GOAL OF THE EXERCISE
Please write out, exactly, every line of the listing from its first line through the one that includes "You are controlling".

SUPPLIED INFORMATION
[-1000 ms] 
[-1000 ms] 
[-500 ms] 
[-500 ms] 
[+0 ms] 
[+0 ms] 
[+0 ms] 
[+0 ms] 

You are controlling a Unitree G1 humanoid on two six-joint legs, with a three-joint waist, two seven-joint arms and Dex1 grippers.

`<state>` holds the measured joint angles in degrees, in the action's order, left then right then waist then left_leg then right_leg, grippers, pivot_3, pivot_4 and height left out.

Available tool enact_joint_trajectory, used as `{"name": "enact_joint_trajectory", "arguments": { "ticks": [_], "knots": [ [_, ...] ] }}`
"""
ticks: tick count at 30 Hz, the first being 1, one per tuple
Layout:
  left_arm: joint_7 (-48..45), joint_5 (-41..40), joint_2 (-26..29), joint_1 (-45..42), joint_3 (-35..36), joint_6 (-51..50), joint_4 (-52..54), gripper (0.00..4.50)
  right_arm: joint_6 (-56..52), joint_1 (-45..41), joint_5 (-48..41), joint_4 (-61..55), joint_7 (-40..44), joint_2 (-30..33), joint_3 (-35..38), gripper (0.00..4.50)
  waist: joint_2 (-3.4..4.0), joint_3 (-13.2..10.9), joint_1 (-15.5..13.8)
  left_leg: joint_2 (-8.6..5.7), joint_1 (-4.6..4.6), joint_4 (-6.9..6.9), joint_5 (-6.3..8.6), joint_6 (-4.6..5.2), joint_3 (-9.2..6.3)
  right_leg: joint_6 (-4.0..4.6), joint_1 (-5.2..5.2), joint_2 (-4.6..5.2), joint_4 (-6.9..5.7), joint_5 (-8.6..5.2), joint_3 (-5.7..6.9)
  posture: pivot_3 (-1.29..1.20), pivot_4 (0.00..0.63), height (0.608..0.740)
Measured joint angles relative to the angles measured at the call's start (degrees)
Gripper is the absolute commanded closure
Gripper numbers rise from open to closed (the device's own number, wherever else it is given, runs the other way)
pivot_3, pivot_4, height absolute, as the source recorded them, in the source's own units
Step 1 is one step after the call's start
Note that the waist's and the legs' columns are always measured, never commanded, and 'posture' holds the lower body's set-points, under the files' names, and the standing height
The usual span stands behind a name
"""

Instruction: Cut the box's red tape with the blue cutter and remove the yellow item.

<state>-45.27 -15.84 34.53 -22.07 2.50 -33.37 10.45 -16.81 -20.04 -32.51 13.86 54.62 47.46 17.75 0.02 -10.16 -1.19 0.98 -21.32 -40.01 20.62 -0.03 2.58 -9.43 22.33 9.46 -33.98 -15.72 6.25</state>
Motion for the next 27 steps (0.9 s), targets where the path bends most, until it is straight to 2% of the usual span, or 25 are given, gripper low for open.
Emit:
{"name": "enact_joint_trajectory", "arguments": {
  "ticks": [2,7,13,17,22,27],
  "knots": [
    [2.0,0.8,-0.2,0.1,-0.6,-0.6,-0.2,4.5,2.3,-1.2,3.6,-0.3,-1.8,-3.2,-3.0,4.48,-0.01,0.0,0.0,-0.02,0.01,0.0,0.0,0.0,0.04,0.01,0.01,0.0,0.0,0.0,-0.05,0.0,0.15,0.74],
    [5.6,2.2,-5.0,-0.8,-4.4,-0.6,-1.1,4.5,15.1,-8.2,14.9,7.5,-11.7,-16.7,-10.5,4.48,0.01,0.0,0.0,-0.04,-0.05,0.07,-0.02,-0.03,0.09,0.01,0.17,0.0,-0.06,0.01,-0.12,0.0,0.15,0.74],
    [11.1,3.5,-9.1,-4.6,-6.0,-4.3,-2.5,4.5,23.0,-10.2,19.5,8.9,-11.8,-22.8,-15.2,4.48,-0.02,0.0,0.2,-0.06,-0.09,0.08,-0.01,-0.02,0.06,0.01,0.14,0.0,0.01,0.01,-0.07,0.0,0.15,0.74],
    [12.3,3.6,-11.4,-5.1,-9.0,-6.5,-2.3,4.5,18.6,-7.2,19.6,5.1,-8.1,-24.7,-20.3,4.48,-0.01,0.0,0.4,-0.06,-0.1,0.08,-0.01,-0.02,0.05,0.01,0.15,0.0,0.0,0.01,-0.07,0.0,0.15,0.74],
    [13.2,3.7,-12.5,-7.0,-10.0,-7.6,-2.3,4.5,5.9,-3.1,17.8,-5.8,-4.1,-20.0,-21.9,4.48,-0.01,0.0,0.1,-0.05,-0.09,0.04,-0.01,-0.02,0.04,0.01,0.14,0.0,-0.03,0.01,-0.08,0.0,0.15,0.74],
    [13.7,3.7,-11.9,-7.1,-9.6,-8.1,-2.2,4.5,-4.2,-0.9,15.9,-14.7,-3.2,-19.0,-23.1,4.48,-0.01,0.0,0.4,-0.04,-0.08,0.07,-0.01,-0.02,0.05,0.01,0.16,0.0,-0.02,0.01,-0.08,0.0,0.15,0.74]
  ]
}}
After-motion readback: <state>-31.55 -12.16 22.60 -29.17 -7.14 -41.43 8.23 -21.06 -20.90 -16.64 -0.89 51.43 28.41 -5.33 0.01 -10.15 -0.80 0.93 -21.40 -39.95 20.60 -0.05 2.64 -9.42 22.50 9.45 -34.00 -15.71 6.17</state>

TASK SOLUTION
[-1000 ms] 
[-1000 ms] 
[-500 ms] 
[-500 ms] 
[+0 ms] 
[+0 ms] 
[+0 ms] 
[+0 ms] 

You are controlling a Unitree G1 humanoid on two six-joint legs, with a three-joint waist, two seven-joint arms and Dex1 grippers.

Nothing remains to be done, and the exercise is complete.